Any idea of what might be causing this change in temperament? 

She was running away on her wheel last night and ate her food, so I can't see any obvious health cause. She's never met a boy hedgehog, so definitely no baby Hollys on the way! :lol: 

Also, I don't think it can be because her schedule's out of whack - I've left her before with people who haven't had her out during the day, but she's always settled back into our normal routine without any problem.

Of course she might just be resentful towards me for going away on holiday over her birthday weekend, while she was stuck in her cage as usual! :lol: 

Thanks in advance


----------



## Immortalia (Jan 24, 2009)

It's probably the change in schedule and strangers being around her thats made her more defensive. The neighbours would have had different scents on them and hedgies are sensitive to scents. 

And if you think in prey shoes, that different scent could easily be a predator or something.  cause you know the whole world is out to eat them 

Give her time, just keep doing what you have been and back to how it was. She'll come around again.


----------



## Virtual_Rachel (Mar 23, 2012)

Immortalia said:


> It's probably the change in schedule and strangers being around her thats made her more defensive. The neighbours would have had different scents on them and hedgies are sensitive to scents.
> 
> And if you think in prey shoes, that different scent could easily be a predator or something.  cause you know the whole world is out to eat them
> 
> Give her time, just keep doing what you have been and back to how it was. She'll come around again.


Thanks for your thoughts.

Yes, I know, everyone's a predator to her, even though she's never met an actual predator! (She met my 17.5 year old cat at my parents', who I think was more scared of Holly than the other way round!  )

I hope that's what it is. The reason I'm concerned though is that she's had other people look after her before when I've been away, i.e. mainly my boyfriend, and my parents once, and it's always just washed over her. She knows my partner's smell well, but not so acquainted with my parents, yet she didn't seem to care when left in their charge. She travels with me to stay at my parents' occasionally (involving about 6 hours travelling), and that never bothers her.
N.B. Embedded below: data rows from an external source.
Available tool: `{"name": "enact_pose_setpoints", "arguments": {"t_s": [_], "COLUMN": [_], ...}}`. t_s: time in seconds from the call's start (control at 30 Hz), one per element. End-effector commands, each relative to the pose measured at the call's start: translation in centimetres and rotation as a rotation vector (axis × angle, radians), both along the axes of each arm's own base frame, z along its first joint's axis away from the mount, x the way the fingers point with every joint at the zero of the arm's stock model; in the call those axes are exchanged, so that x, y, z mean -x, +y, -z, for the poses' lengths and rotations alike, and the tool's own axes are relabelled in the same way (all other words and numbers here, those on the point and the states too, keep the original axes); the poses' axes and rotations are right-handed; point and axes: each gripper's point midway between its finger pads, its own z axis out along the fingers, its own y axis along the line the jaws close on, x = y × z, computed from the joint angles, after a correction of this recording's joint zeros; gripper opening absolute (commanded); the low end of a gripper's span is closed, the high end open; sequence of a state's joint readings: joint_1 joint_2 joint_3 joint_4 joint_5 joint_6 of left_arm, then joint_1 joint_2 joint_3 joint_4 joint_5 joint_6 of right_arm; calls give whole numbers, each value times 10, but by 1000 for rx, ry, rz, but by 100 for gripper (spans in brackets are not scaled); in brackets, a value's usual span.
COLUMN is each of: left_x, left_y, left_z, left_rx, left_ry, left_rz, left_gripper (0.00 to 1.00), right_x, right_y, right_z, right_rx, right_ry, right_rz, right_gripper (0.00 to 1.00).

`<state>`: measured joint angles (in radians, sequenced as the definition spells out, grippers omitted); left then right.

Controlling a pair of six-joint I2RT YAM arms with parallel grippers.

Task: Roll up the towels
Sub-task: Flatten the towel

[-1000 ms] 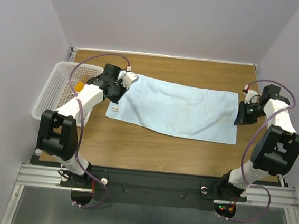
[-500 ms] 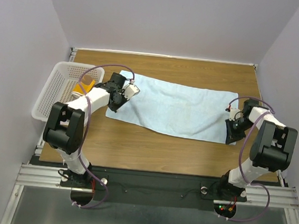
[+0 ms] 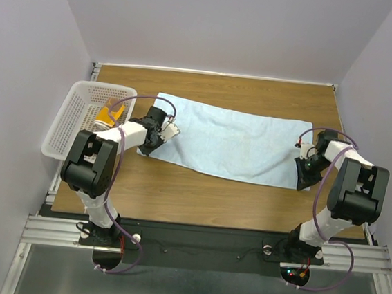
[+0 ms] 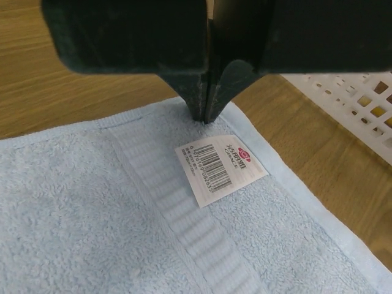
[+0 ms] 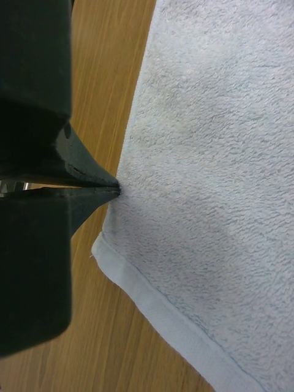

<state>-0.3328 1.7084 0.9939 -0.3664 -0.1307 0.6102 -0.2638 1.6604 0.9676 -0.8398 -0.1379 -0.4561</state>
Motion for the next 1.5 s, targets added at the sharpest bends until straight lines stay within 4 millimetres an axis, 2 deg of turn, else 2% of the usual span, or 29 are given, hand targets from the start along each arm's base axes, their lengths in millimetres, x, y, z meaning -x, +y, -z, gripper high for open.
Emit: {"name": "enact_pose_setpoints", "arguments": {"t_s": [0.0,0.27,0.4,0.57,0.73,0.8,0.87,0.9,1.0,1.13,1.2,1.27,1.33,1.47], "left_x": [24,35,38,41,52,56,59,65,70,60,50,41,35,29], "left_y": [23,39,38,34,23,11,0,-7,-22,-28,-32,-37,-38,-36], "left_z": [16,22,18,17,16,10,5,5,-1,-15,-31,-44,-49,-41], "left_rx": [-77,-98,-89,-68,-11,22,46,48,91,111,129,143,142,118], "left_ry": [71,107,111,124,162,169,166,184,196,172,140,109,94,89], "left_rz": [-20,-44,-41,-35,-9,26,52,78,95,73,67,69,68,72], "left_gripper": [0,0,0,0,0,0,0,0,0,0,0,2,3,5], "right_x": [-5,-5,-6,-1,9,15,5,6,-3,-25,-38,-43,-46,-48], "right_y": [-47,-75,-91,-99,-83,-73,-64,-51,-40,-29,-31,-36,-41,-43], "right_z": [29,31,32,34,25,17,4,-2,-27,-63,-76,-77,-67,-48], "right_rx": [235,313,337,353,289,242,193,120,59,-13,-9,4,14,9], "right_ry": [1,14,24,40,10,16,-48,-57,-99,-191,-235,-234,-196,-168], "right_rz": [-27,-11,7,7,-33,-54,-63,-81,-99,-89,-74,-71,-64,-48], "right_gripper": [8,8,8,7,7,7,7,7,9,13,15,16,16,16]}}
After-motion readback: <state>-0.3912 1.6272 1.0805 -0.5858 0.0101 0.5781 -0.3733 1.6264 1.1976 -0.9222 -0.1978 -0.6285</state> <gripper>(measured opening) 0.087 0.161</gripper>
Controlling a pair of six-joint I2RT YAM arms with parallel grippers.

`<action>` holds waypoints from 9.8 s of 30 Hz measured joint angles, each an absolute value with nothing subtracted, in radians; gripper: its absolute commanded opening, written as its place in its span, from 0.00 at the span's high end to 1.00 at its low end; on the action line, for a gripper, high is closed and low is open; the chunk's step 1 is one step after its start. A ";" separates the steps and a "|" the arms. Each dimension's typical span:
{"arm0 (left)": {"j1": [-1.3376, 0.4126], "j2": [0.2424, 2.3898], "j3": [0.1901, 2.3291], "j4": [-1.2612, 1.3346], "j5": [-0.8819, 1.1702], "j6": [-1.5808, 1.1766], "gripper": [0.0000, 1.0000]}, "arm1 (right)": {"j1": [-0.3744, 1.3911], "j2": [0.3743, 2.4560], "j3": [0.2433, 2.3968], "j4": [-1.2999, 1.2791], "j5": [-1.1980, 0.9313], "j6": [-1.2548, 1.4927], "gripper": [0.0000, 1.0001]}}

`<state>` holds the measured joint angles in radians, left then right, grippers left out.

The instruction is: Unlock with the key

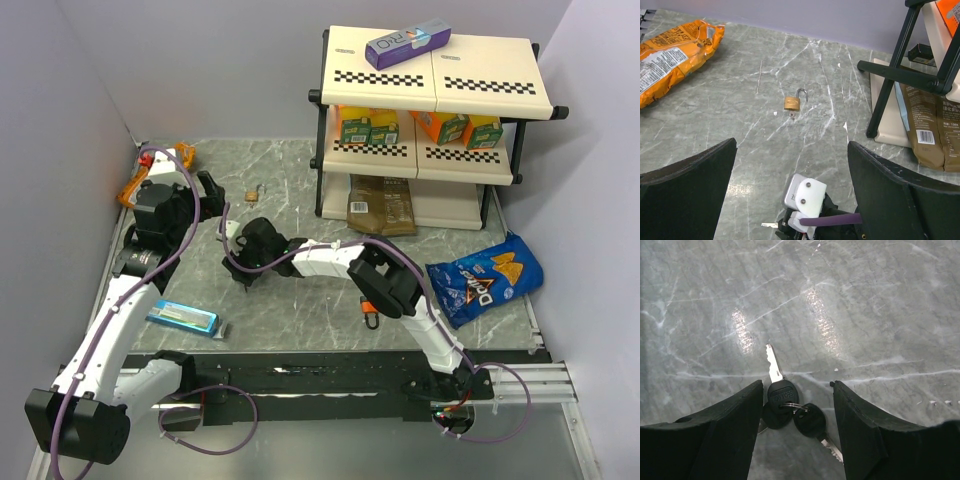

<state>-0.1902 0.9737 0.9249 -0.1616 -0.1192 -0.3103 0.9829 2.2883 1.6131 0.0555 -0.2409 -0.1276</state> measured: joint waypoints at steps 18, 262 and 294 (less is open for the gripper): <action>-0.190 0.981 0.925 -0.162 -0.102 -0.313 0.04 | 0.999 2.270 1.576 0.073 -0.167 -0.154 0.48; -0.989 1.695 1.077 -0.033 0.307 -0.075 0.10 | 0.331 0.340 0.410 -0.108 -0.134 0.297 1.00; -1.071 1.996 1.262 -0.068 0.216 0.017 0.49 | 0.328 0.243 0.425 -0.228 -0.015 0.245 1.00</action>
<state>-1.0710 1.9957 1.2617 -0.0681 0.2165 0.0170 0.3283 0.2428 0.4248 -0.2276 -0.0151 0.2447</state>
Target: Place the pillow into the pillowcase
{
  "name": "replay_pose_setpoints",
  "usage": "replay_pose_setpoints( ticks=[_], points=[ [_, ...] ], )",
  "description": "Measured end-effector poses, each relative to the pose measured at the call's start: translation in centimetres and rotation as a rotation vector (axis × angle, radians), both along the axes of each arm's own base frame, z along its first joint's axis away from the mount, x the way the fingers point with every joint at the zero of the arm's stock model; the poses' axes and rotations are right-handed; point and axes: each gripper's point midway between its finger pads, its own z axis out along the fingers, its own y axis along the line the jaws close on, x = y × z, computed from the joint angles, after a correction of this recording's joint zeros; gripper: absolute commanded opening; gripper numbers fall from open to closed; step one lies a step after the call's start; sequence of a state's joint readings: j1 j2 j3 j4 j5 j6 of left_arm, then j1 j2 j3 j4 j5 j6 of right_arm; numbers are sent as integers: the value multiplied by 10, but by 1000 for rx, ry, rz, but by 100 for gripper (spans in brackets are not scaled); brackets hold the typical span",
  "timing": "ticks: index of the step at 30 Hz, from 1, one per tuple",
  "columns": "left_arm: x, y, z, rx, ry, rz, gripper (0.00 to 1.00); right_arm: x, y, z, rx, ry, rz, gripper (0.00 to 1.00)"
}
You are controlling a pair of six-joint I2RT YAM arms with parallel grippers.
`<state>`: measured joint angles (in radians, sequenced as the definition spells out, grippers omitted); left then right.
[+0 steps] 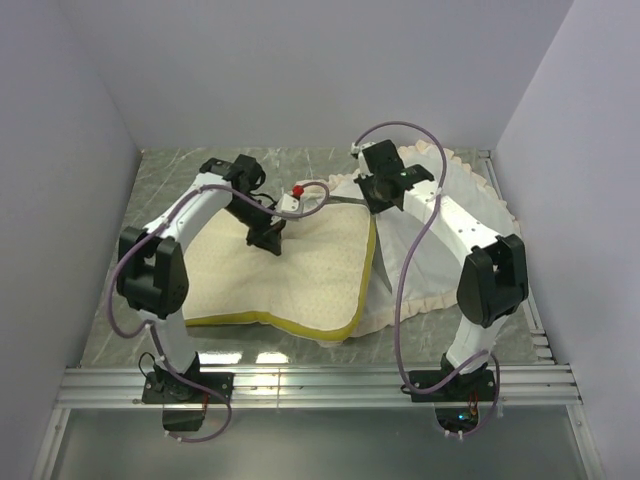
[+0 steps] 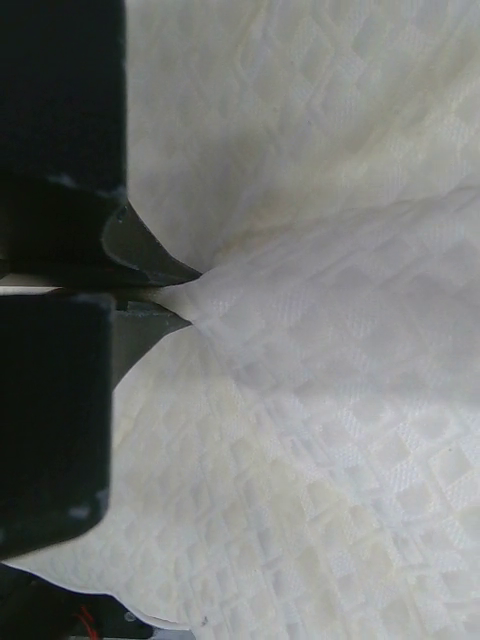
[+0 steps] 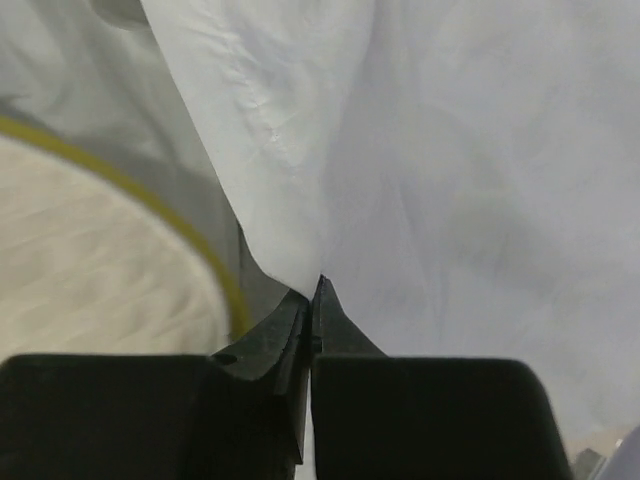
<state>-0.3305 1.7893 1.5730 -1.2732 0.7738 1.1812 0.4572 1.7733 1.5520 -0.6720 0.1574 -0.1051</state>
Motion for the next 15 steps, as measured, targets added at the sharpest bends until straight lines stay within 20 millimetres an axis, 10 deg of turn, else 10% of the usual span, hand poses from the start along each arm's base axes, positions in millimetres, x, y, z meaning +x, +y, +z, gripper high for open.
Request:
replay_pose_setpoints(
  ticks=[8,15],
  points=[
    [33,-25,-42,4,101,89,0,-13,1,-2,147,97,-2,0],
    [70,-49,-35,-64,135,228,0,-33,4,3,236,136,34,0]
  ],
)
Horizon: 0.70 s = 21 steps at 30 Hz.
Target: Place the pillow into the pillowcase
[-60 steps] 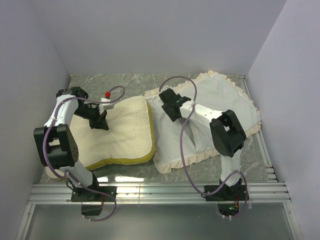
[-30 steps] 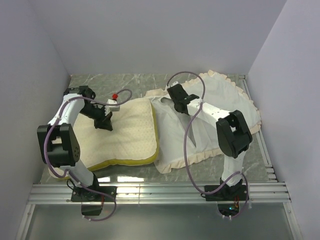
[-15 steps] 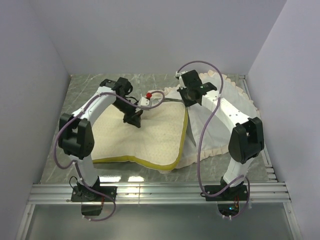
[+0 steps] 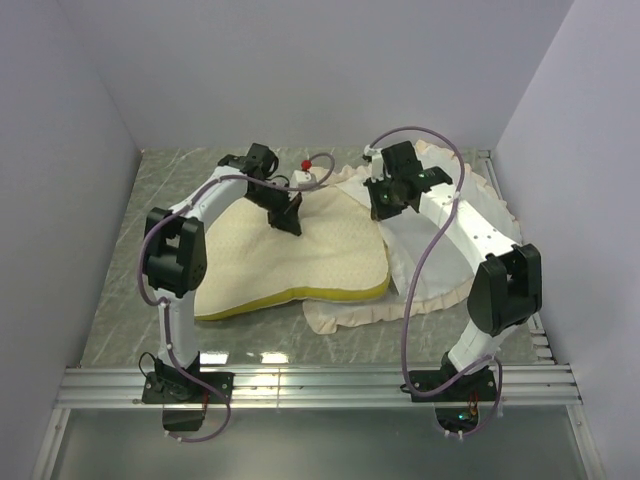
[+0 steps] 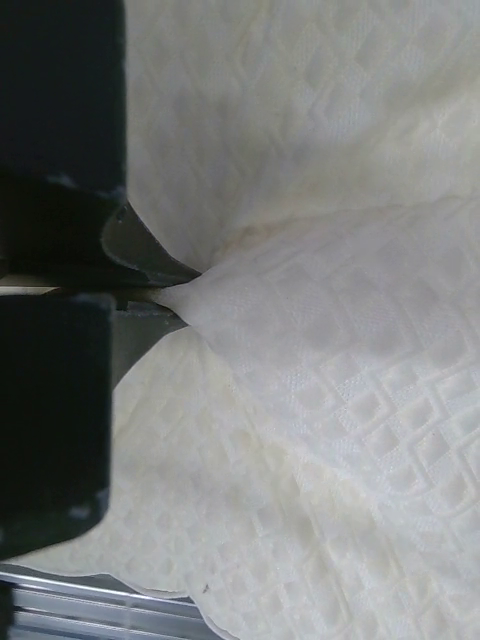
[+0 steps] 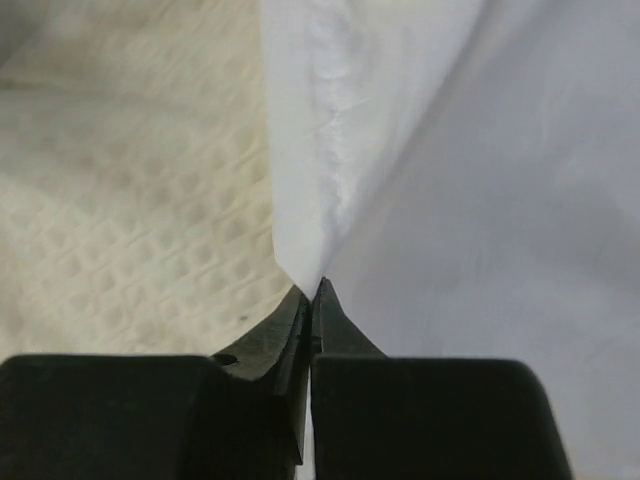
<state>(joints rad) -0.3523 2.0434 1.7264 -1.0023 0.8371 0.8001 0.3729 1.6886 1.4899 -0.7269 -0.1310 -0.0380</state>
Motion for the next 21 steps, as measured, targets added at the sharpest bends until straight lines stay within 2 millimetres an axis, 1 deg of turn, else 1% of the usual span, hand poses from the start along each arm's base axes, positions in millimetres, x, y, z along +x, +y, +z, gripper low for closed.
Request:
replay_pose_setpoints(
  ticks=[3,6,9,12,13,14,15,16,17,18,19,21],
  points=[
    [18,-11,12,-41,-11,80,0,-5,5,-1,27,16,26,0],
    [36,-20,14,-54,-20,173,0,-6,9,-1,43,22,39,0],
    [53,-23,1,-17,-54,303,0,-5,11,0,49,24,43,0],
    [64,-26,-11,23,-63,418,0,0,13,3,54,21,39,0],
    [67,-27,-15,34,-65,456,2,3,14,4,56,20,35,0],
    [69,-27,-18,39,-63,488,22,7,15,5,57,20,31,4],
    [70,-27,-21,38,-61,507,32,9,16,5,56,19,25,15],
    [71,-28,-24,33,-54,524,40,11,16,4,55,23,17,20],
    [71,-28,-26,23,-43,534,53,12,15,1,46,27,11,25],
    [70,-29,-25,7,-37,526,59,11,12,-2,34,37,3,42],
    [68,-29,-24,-17,-27,509,66,10,8,-5,26,49,-11,49],
    [60,-27,-17,-50,-27,466,69,5,1,-11,16,67,-22,58]
  ],
)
And she's always meeting my friends and never seems to care about their new smells, but then perhaps that's because I'm around...?

Hopefully you're right - it was to do with being looked after by strange smelling people without me. She's having another puffing fit again now, triggered by nothing


----------



## Virtual_Rachel (Mar 23, 2012)

Quick update - think Holly's change in personality was simply down to...can you believe it... a different hand cream I had on! I had a tiny bottle from a hotel that I'd been wearing while away, and she has been in a funny mood since my return. I had carried on wearing it, thinking I'd use it up |(not realising it was upsetting the hog), and she continued to be huffy and grumpy, with the occasional attempt to lick my hands. I caught on today, and tried waving the cream bottle in her nose, and she tried to bite it, while concurrently huffing at it. Anyway, to cut a long story short, washing my hands didn't work, but a shower and going out this evening (and not using that cream) seems to have done the trick, and she has, since I've been home, been her usual self. I can stroke her forehead with no defensive huffs and jerking body movements. Phew!!! My lovely affectionate Holly seems to have returned!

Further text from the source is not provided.